El impacto de la motosierra: desempleo y parálisis productiva
El plato fuerte de la visita política fue el encuentro en la sede de la CGT riojana, donde De Pedro y Recalde fueron recibidos por representantes de más de 60 gremios, acompañados por los senadores locales Florencia López y Fernando Rejal. El diagnóstico que trazaron los dirigentes sobre la situación provincial fue alarmante.
«En La Rioja, el gobierno de Milei frenó obras esenciales como el Hospital de Chilecito y el Polo Tecnológico, empujó a 336 fábricas a la quiebra y dejó a más de 14 mil trabajadores sin empleo», sentenció De Pedro, apuntando directamente a las consecuencias de la paralización de la obra pública y la recesión.
En la misma línea, Recalde hizo foco en el impacto de la reciente reforma laboral impulsada por el oficialismo. El senador porteño no solo debatió este tema con los sindicalistas —a quienes llamó a «organizarse en cada lugar para enfrentar este modelo»— sino que también encabezó un encuentro con el Consejo de Abogados de la provincia para analizar las profundas implicancias jurídicas e institucionales de la normativa, a la que consideran un avance inconstitucional sobre los derechos de los trabajadores.
Alianza con la Iglesia y guiño a la Pastoral Social
En un claro gesto de acercamiento a los sectores eclesiásticos más críticos de la situación social, la comitiva mantuvo una reunión a solas con Monseñor Dante Braida, obispo de La Rioja y actual presidente de la Pastoral Social a nivel nacional.
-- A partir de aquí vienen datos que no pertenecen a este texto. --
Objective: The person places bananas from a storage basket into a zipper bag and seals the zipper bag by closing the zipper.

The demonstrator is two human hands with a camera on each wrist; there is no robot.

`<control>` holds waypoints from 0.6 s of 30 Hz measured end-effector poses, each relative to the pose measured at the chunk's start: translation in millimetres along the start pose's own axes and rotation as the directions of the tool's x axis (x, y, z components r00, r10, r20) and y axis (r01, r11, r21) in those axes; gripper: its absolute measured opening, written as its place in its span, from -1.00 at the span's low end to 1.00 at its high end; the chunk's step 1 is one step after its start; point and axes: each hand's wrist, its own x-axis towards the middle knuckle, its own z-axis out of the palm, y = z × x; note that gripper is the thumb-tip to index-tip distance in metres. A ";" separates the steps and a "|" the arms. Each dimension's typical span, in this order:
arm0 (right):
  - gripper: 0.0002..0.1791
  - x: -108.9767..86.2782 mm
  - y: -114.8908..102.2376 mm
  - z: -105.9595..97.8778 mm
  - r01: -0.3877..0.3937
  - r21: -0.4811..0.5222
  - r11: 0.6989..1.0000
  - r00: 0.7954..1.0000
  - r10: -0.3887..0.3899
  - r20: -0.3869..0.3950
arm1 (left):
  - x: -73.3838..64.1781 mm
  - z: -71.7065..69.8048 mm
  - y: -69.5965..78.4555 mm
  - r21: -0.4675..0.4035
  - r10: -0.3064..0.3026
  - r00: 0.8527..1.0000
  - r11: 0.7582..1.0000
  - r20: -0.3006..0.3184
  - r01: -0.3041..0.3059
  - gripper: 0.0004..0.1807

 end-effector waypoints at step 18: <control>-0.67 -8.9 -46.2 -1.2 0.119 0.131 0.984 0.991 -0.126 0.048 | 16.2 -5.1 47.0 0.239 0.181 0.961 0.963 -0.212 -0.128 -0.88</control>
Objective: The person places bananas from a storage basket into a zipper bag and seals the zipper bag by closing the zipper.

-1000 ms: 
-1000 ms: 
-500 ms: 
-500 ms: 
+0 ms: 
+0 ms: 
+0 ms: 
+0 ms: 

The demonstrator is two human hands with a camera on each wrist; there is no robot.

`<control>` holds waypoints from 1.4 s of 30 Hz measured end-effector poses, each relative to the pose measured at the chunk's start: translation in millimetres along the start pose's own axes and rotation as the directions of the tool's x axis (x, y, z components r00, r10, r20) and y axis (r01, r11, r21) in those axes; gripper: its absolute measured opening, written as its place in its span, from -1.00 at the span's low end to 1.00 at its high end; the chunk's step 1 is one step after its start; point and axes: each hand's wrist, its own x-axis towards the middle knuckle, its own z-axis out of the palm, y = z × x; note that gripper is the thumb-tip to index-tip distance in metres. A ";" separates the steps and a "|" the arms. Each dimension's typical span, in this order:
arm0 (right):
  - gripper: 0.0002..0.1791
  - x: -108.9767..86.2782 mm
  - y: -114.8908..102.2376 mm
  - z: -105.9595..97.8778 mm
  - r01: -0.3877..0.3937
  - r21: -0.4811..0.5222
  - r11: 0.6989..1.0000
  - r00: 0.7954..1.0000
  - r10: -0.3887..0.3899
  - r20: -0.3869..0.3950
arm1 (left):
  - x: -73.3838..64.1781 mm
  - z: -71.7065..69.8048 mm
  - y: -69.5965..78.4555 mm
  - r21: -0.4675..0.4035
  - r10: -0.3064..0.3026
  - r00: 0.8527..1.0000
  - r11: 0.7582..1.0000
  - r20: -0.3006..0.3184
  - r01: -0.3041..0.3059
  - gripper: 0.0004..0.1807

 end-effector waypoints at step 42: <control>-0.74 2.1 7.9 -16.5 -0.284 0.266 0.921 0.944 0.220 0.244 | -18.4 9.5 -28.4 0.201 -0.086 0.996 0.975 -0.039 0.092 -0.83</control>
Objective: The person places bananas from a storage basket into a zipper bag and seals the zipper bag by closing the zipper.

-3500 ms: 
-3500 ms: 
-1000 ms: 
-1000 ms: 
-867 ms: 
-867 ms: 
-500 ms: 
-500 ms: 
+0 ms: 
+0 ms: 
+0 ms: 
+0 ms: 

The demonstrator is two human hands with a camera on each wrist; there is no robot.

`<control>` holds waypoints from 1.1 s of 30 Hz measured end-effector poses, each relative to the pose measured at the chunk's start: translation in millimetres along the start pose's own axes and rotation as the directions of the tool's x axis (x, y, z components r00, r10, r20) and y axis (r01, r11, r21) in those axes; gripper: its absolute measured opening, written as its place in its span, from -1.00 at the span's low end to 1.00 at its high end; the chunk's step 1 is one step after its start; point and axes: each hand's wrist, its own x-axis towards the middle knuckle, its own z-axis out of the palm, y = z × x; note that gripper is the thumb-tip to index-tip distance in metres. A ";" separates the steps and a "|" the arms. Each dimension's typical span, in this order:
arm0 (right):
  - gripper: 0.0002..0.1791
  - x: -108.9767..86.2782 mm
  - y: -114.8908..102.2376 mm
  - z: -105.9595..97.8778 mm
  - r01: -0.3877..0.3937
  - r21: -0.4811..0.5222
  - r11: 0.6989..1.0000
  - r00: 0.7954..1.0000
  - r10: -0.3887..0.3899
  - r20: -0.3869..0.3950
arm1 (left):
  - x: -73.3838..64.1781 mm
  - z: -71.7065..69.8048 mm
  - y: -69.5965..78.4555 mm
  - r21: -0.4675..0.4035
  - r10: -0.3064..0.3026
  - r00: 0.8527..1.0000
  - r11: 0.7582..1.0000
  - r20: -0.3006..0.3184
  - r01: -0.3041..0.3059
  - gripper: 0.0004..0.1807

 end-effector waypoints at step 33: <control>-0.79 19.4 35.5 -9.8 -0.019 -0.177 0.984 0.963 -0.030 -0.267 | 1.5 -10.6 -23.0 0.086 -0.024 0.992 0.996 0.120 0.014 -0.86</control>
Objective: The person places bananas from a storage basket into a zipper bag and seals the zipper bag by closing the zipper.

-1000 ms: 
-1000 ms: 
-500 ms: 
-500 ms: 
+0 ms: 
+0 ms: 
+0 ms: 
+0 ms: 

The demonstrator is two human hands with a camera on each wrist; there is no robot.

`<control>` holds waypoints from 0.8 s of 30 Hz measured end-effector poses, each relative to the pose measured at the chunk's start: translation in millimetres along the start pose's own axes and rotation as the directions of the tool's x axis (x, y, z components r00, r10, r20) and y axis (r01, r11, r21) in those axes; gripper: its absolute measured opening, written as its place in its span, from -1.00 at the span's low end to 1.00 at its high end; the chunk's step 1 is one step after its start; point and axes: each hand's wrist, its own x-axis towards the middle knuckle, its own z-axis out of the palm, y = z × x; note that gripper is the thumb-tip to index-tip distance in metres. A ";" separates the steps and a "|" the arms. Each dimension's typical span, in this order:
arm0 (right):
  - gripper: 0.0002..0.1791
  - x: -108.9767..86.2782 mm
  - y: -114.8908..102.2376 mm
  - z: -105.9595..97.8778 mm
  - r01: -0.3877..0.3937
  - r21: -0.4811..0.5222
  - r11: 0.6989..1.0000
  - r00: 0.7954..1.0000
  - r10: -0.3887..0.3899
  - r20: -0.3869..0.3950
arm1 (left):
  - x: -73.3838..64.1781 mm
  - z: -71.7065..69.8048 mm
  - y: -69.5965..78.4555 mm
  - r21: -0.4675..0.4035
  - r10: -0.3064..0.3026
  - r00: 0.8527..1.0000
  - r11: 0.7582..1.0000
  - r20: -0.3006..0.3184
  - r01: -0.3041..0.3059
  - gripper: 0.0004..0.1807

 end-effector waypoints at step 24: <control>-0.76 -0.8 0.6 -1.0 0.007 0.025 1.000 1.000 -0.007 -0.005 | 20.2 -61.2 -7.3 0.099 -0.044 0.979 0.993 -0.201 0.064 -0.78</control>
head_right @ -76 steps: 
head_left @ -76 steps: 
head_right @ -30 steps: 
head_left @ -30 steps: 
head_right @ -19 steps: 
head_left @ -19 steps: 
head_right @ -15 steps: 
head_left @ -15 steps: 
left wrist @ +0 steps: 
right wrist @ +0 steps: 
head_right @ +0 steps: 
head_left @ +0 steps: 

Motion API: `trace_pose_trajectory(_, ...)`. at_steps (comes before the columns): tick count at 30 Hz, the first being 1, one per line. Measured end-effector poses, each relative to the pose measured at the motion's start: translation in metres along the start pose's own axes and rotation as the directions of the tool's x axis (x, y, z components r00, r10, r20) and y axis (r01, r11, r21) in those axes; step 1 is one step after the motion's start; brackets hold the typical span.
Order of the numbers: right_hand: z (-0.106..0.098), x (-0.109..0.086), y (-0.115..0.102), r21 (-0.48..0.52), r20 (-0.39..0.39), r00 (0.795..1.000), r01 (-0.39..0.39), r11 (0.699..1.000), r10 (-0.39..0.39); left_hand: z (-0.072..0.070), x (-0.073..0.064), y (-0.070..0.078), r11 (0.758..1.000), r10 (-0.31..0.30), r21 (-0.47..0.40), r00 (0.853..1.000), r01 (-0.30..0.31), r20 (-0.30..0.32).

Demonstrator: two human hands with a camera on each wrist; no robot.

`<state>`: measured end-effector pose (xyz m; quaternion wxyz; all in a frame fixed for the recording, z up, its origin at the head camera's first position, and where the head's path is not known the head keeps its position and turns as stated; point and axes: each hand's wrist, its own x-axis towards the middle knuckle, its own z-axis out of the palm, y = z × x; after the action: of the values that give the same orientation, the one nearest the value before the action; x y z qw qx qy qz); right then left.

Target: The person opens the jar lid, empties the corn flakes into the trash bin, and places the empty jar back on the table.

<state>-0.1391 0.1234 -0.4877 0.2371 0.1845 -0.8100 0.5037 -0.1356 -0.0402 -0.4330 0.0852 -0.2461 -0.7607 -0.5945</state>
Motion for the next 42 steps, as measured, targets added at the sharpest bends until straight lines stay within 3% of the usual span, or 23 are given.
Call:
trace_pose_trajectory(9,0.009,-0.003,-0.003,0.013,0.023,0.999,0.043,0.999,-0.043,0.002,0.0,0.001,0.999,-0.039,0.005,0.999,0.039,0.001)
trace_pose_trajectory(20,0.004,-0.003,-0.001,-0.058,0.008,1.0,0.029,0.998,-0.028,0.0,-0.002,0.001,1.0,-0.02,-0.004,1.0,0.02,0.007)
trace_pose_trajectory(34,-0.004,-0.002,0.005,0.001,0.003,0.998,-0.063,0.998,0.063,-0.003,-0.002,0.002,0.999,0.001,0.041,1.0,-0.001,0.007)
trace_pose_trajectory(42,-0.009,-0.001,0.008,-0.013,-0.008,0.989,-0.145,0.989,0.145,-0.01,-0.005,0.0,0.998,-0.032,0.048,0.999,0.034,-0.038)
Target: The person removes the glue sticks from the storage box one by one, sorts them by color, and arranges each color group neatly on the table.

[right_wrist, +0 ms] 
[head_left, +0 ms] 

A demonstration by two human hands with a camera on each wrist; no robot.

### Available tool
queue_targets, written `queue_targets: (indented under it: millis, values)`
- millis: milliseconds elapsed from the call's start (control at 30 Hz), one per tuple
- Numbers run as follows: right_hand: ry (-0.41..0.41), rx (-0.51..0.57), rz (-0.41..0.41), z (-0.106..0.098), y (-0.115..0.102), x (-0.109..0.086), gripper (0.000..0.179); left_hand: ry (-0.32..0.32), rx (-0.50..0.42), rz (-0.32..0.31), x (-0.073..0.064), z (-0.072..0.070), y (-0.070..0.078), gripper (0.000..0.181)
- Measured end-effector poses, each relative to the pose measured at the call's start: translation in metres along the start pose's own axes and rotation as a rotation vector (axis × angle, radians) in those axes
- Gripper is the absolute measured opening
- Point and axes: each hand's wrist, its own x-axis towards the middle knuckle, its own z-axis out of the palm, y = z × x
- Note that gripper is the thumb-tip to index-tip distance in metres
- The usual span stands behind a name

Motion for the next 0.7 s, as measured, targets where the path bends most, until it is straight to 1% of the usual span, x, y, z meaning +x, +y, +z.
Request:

Este no es un dato menor: la Pastoral Social es el brazo político de la Iglesia Católica en la Argentina y una de las voces que más viene advirtiendo sobre el deterioro de las condiciones de vida en los sectores vulnerables.
Según relató De Pedro, el encuentro giró en torno a «las dificultades que atraviesan las familias argentinas y la necesidad de construir una Argentina más justa». Posteriormente, visitaron juntos la tumba del beato Enrique Angelelli, el obispo asesinado por la dictadura cívico-militar hace casi medio siglo, a quien reivindicaron como «un hombre que eligió estar del lado de los postergados».
Conflicto universitario y Derechos Humanos
La agenda de Recalde incluyó también una visita a la Universidad Nacional de Chilecito (UNdeC), sumándose al reclamo federal por el presupuesto de la educación superior. El dirigente dialogó con estudiantes, docentes y no docentes, denunciando que el Gobierno nacional «no cumple con la ley de financiamiento» y somete a las instituciones a un ahogo sistemático.
Finalmente, el eje de la Memoria atravesó transversalmente la gira. A medio siglo del 24 de marzo de 1976, De Pedro visitó el Espacio de la Memoria de La Rioja —ex centro clandestino de la Policía Federal y el Batallón 141—, donde destacó el rol del gobernador Quintela y de las gestiones kirchneristas para transformar esos espacios de horror.
«La realidad duele, pero frente a eso hay compañeros que no se resignan. Vamos a recorrer el país, escuchar y organizarnos. Hay una Argentina que quiere producir, trabajar y salir adelante», concluyó De Pedro, dejando en claro que el peronismo busca salir de su letargo para capitalizar el malestar social generado por la recesión y construir un polo de resistencia activa desde las provincias.